Design and setting of the study

A descriptive cross-sectional study was carried out in Kalutara district, Sri Lanka from November 2019 to April 2020. Kalutara district is having the second highest population in Sri Lanka, with Sinhala being the predominant ethnic group.

Study participants

Data were collected from 810 female adolescents aged 14–19 years belonging to Sinhalese families residing in Kalutara District.

Sample size calculation

The sample size was calculated using the single population proportion formula [19] applying the anticipated proportion of mother-daughter SRH communication of 50% as there were no published studies. The design effect was taken as 1.9 after adjusting for the homogeneity of clusters. With a 10% non-response rate, the final sample size was 810.

Sampling method

Adolescents were selected using probability proportionate to size, multistage, and cluster sampling techniques. A cluster of 10 was taken based on the number of adolescent girls aged 14–19 years that could be sampled during a day from a PHM area.

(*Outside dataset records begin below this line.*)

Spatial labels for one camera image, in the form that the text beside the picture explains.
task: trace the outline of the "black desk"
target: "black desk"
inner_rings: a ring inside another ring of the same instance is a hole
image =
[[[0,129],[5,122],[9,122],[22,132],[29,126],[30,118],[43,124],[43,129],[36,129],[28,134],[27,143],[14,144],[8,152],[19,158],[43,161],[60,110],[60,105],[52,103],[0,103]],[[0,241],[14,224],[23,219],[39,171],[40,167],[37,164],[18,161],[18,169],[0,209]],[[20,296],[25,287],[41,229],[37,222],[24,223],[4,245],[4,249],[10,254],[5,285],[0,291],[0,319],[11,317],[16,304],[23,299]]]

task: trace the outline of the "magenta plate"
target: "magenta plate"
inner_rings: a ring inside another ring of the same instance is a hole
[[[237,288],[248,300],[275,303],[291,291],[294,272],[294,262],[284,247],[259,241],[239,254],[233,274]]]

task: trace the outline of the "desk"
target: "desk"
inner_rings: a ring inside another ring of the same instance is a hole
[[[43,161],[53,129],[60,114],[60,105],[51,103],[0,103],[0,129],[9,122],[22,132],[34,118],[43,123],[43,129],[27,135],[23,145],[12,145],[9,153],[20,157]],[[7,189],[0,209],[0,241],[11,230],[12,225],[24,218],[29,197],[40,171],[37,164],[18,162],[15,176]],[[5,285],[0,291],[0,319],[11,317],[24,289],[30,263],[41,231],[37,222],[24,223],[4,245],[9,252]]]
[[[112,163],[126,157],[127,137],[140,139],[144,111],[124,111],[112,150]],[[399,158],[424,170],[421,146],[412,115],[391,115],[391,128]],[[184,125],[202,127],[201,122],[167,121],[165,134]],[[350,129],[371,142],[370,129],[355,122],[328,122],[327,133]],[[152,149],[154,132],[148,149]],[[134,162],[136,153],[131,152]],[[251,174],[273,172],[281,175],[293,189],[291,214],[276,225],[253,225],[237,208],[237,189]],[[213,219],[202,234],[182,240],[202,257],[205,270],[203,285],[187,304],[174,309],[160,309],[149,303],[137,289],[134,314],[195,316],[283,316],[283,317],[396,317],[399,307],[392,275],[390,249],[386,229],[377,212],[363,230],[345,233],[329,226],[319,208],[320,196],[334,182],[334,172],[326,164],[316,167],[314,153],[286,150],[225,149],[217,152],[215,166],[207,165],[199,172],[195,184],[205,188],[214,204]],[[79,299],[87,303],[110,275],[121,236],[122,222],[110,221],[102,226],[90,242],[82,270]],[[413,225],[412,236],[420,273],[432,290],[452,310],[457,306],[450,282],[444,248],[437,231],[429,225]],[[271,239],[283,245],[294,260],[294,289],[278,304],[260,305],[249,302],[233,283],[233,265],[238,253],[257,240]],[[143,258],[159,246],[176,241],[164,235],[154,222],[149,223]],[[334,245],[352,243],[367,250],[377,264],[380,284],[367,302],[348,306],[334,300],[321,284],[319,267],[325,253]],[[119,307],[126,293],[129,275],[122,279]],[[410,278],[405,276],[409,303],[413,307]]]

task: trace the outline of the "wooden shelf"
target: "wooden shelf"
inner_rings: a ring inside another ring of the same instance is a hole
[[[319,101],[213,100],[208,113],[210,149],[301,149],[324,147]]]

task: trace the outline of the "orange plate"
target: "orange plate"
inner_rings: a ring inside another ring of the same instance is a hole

Inclusion and exclusion criteria

Only the adolescent girls who were living with their biological mothers at least two days per week were included in the study sample. Illiterate adolescents and girls who were having communication disabilities and whose mothers were having communication disabilities were excluded. Further, adolescents who were married or living with a partner were excluded from the study.

Data collection

Data collection was carried out using a self-administered questionnaire by three female university students who were trained by the principal investigator. Since the globally available questionnaires contained questions that did not match the cultural and religious background of the present study setting and did not cover all objectives in the present study, a new questionnaire was developed after an extensive literature search and expert opinion.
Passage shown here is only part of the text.